In an interview yesterday, Gweru City Council deputy mayor, Clr Taurai Demo, said some residents in the city went to the extent of hiring tractors to till pieces of land in prohibited open spaces, including those earmarked for urban expansion.
He said the local authority had for long been lenient and would now act on the practice.
“We have noticed that urban farming had gone too far. Some residents are even hiring tractors to till areas which would have been surveyed for future development and we cannot tolerate this anymore,” he said.
Clr Demo said the council had not acted for some years to stop urban farming, a development which he said resulted in residents flouting city by-laws.

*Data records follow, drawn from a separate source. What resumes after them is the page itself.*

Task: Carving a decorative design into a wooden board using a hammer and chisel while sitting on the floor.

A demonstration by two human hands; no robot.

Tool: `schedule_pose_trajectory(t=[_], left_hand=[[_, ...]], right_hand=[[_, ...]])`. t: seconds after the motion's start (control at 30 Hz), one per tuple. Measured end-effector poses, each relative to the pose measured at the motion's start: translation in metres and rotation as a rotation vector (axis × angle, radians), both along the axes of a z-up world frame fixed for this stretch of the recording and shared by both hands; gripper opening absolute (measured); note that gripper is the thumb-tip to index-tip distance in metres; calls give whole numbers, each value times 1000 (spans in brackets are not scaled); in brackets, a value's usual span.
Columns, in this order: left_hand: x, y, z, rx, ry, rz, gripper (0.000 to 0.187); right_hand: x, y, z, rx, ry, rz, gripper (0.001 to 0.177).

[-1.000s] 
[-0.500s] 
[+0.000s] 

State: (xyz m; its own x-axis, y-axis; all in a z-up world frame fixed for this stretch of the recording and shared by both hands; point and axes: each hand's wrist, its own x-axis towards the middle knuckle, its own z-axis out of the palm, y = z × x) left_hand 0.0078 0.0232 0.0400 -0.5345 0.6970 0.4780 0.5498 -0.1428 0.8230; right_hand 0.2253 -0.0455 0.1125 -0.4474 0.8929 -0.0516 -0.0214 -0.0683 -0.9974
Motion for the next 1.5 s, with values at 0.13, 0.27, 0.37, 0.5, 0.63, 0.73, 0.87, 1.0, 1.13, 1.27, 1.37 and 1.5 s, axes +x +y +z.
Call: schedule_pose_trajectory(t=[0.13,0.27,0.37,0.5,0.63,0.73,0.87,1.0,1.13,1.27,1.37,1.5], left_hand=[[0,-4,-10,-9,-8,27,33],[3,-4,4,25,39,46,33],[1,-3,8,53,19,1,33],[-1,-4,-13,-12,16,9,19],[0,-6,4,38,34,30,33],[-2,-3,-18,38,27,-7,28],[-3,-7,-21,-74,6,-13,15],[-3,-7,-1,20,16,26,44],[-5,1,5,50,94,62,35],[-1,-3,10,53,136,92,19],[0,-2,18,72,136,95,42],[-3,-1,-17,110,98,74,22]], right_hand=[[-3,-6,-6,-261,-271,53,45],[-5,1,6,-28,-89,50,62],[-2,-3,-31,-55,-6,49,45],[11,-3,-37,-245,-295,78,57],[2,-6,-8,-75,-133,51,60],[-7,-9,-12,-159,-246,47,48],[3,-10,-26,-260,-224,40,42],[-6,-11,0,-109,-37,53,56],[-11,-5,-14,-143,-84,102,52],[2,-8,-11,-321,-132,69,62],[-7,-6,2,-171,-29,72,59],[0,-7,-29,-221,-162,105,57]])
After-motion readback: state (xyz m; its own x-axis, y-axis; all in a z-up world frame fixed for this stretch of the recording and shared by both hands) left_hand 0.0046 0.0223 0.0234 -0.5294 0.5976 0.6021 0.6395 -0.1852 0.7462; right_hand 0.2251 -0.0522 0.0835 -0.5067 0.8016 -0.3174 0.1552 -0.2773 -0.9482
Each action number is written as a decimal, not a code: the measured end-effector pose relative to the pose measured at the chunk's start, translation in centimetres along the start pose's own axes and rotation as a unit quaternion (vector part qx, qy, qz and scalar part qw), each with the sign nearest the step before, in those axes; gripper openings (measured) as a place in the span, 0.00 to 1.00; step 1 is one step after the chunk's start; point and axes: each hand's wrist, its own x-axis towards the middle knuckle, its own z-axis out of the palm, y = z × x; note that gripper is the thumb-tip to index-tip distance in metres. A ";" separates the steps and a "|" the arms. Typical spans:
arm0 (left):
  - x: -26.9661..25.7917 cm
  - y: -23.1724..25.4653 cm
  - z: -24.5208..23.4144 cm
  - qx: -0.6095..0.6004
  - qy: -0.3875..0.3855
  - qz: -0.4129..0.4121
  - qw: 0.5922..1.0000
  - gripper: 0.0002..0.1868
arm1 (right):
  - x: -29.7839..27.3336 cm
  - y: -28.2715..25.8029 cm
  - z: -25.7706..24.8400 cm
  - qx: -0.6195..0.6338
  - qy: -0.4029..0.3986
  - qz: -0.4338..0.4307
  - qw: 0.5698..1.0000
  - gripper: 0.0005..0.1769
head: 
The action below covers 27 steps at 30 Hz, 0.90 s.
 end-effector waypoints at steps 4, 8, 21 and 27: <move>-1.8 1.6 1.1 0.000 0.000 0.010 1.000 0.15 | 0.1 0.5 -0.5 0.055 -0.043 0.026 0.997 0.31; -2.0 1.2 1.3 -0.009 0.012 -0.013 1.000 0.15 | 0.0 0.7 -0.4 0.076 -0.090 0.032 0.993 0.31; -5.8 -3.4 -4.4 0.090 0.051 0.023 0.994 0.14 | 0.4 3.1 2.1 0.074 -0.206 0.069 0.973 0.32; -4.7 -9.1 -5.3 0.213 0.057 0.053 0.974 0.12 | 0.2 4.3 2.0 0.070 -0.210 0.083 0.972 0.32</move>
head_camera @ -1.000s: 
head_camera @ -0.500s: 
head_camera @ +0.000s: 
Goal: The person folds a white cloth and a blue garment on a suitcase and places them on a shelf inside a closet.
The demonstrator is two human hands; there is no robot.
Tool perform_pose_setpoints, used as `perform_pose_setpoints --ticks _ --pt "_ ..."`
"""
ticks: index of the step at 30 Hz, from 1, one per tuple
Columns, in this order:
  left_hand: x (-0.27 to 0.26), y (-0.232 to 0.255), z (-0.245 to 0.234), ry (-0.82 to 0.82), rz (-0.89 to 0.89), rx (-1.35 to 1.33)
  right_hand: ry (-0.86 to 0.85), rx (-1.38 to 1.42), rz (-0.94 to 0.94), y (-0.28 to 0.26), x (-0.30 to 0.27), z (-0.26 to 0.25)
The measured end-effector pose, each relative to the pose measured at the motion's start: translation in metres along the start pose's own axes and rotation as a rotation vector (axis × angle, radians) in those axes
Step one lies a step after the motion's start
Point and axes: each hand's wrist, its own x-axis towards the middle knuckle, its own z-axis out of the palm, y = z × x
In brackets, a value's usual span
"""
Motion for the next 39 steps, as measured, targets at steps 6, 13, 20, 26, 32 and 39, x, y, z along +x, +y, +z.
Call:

“When the country’s economy was not performing well in 2008, the majority of urban dwellers resorted to urban farming to make ends meet. As a local authority, we resolved that we should let people cultivate these small pieces of land to earn a living. The residents are, however, now riding on this lenience and at times uprooting pegs which were placed in surveyed areas,” he said.
Clr Demo said Gweru City Council could be forced to come up with a maize-slashing programme similar to that carried out by Harare and Bulawayo city councils as a way of controlling urban farming.
“With the prevailing situation, we will be forced to go around slashing all crops grown in prohibited areas as is the case in other cities,” he said.
There has been widespread urban farming in all the country’s cities and towns in recent years.
Last year, residents in Makokoba suburb in Bulawayo clashed with city council authorities after council employees slashed their maize crop, which was at tasselling stage.
Disgruntled residents then vented their anger on their local Member of the House of Assembly, Ms Thokozani Khupe, who is also the Deputy Prime Minister, for failing to plead with the MDC-T run council to spare their crops.